What this task involves: Word for word, repeat the data that follows. Do not include the pictures.
BEGIN Source data
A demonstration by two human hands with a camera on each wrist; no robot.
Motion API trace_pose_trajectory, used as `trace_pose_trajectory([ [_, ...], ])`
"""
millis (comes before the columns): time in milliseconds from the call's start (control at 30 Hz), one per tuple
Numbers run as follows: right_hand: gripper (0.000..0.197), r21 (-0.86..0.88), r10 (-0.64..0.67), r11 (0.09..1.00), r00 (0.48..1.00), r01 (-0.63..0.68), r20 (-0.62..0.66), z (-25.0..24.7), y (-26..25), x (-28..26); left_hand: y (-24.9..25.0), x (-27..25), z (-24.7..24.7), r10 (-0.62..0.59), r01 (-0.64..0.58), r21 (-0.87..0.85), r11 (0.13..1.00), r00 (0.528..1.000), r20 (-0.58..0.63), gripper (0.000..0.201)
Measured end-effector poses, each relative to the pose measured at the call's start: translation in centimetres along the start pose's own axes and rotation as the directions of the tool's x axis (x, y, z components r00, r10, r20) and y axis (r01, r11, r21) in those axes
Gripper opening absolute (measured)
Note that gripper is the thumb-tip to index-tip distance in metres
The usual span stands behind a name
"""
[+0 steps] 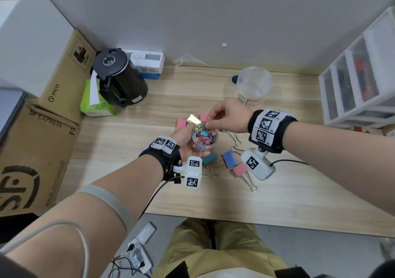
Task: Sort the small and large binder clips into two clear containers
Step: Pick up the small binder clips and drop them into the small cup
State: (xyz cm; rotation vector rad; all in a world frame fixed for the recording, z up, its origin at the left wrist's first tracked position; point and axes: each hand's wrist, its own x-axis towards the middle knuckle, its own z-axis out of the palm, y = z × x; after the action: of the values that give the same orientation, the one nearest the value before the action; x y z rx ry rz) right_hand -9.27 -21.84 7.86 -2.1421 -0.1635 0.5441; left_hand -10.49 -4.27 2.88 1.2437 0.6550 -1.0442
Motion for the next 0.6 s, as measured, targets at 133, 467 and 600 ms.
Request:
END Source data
Result:
A demonstration by two human hands with a camera on each wrist; no robot.
Motion API trace_pose_trajectory, used as `trace_pose_trajectory([ [_, ...], ])`
"""
millis (comes before the columns): time in milliseconds from the call's start (control at 30 Hz), one per tuple
Numbers run as follows: right_hand: gripper (0.000..0.197), r21 (-0.86..0.88), r10 (-0.64..0.67), r11 (0.09..1.00), r00 (0.48..1.00), r01 (-0.63..0.68), r20 (-0.62..0.66), z (-25.0..24.7), y (-26..25), x (-28..26); left_hand: y (-24.9..25.0), x (-27..25), z (-24.7..24.7), r10 (-0.62..0.59), r01 (-0.64..0.58), r21 (-0.87..0.85), r11 (0.13..1.00), r00 (0.528..1.000), r20 (-0.58..0.63), gripper (0.000..0.201)
Measured end-effector poses, each relative to the pose measured at the call's start: translation in centimetres along the start pose's own axes and rotation as the directions of the tool's x axis (x, y, z components r00, r10, r20) and y axis (r01, r11, r21) in those axes
Gripper opening absolute (measured)
Note that gripper is the thumb-tip to index-tip distance in metres
The usual span stands behind a name
"""
[+0 steps] 
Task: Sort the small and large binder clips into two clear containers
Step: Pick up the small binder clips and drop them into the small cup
State: (xyz cm; rotation vector rad; all in a world frame fixed for the recording, z up, its origin at the left wrist's first tracked position; point and axes: each hand's wrist, its own x-axis towards the middle knuckle, its own z-axis out of the palm, y = z × x; after the action: of the values that give the same orientation, the one nearest the value before the action; x y z rx ry rz) right_hand -9.27 -21.84 7.86 -2.1421 -0.1635 0.5441; left_hand -10.49 -4.27 2.88 1.2437 0.6550 -1.0442
Motion for the next 0.6 s, as measured, targets at 133, 467 and 600 ms.
Request:

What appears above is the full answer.